Authored by jhen on Sep 15 2016, 12:42 PM.

Details

Reviewers
jlebar
Summary

Instead of reloading a module if the same kernel is requested multiple times,
cache the loaded module and return the cached value.

The CUDAPlatformDevice now also keeps handles to all its modules so they can be
unloaded if the device is cleared.

Diff Detail

Event Timeline

jhen updated this revision to Diff 71536.Sep 15 2016, 12:42 PM
jhen retitled this revision from to [SE] Cache CUDA modules.
jhen updated this object.
jhen added a reviewer: jlebar.
jhen added subscribers: parallel_libs-commits, jprice.
jlebar added inline comments.Sep 15 2016, 1:22 PM
streamexecutor/lib/platforms/cuda/CUDAPlatformDevice.cpp
130

Hm. This makes a copy of "Code" in the map. And also, every time we do a lookup, we're going to have to compare the whole PTX strings. Which are potentially very long.

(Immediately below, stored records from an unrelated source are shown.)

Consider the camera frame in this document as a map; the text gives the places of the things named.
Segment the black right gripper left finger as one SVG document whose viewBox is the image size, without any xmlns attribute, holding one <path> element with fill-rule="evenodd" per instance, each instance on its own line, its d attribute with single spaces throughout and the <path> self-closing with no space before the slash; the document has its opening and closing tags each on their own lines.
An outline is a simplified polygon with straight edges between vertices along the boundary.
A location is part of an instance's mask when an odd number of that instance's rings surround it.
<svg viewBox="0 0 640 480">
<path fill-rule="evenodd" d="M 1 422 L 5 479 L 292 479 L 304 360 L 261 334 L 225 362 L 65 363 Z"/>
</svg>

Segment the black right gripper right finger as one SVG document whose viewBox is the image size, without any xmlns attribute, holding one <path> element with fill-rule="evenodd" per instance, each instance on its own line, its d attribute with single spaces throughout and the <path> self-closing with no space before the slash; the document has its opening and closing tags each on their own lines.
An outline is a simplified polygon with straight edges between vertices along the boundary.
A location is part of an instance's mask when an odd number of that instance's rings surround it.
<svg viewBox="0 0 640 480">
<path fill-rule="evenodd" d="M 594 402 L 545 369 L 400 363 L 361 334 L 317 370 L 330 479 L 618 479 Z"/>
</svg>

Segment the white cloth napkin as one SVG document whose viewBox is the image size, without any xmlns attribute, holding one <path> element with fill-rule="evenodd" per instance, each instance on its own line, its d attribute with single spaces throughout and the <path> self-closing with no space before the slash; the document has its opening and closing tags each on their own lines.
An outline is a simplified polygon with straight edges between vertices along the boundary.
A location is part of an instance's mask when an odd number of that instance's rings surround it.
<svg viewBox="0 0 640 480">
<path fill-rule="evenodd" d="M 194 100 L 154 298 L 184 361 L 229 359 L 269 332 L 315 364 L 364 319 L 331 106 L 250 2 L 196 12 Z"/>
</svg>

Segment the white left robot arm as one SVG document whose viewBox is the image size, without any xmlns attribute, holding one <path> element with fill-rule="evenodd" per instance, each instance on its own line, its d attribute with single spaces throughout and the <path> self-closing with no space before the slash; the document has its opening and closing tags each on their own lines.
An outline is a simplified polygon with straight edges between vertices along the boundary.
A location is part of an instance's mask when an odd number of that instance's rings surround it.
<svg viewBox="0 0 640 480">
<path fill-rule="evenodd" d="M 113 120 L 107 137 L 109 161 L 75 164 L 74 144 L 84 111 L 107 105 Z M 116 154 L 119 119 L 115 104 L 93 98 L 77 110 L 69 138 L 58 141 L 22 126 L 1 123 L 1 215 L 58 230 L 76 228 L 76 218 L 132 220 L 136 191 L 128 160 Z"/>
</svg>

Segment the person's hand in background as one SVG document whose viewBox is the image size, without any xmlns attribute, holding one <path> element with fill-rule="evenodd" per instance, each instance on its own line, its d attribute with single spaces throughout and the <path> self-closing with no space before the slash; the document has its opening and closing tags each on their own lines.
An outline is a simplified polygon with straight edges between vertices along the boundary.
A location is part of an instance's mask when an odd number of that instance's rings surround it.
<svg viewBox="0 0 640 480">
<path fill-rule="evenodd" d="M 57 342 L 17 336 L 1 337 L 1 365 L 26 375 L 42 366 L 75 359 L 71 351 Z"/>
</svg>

Is there no other identifier we could use as the map key?

jhen added inline comments.Sep 15 2016, 2:10 PM
streamexecutor/lib/platforms/cuda/CUDAPlatformDevice.cpp
130

Unfortunately, I don't think there is currently any other identifier that won't ever lead to false matches. Using the whole string as the key is what the original developers did because they couldn't find a better solution, so I'm mostly just following their lead here.

There are some things we could do with randomly generated UUIDs that would work for all practical purposes, but I don't want to worry about correctly generating UUIDs.

I also have the following idea that seems a little complex. Does it seem too complex to you?:

Use a static integer with atomic increments (or mutex or whatever) to give a unique ID to each MultiKernelLoaderSpec instance in the process and then have each instance assign a unique ID to each piece of code that is registered with it. The pair of MultiKernelLoaderSpec ID and code ID will uniquely identify a piece of code and can be used as a key in the module cache.

jhen abandoned this revision.Oct 17 2016, 12:46 PM

We've decided to come at this problem from a different angle, so I'm abandoning this revision.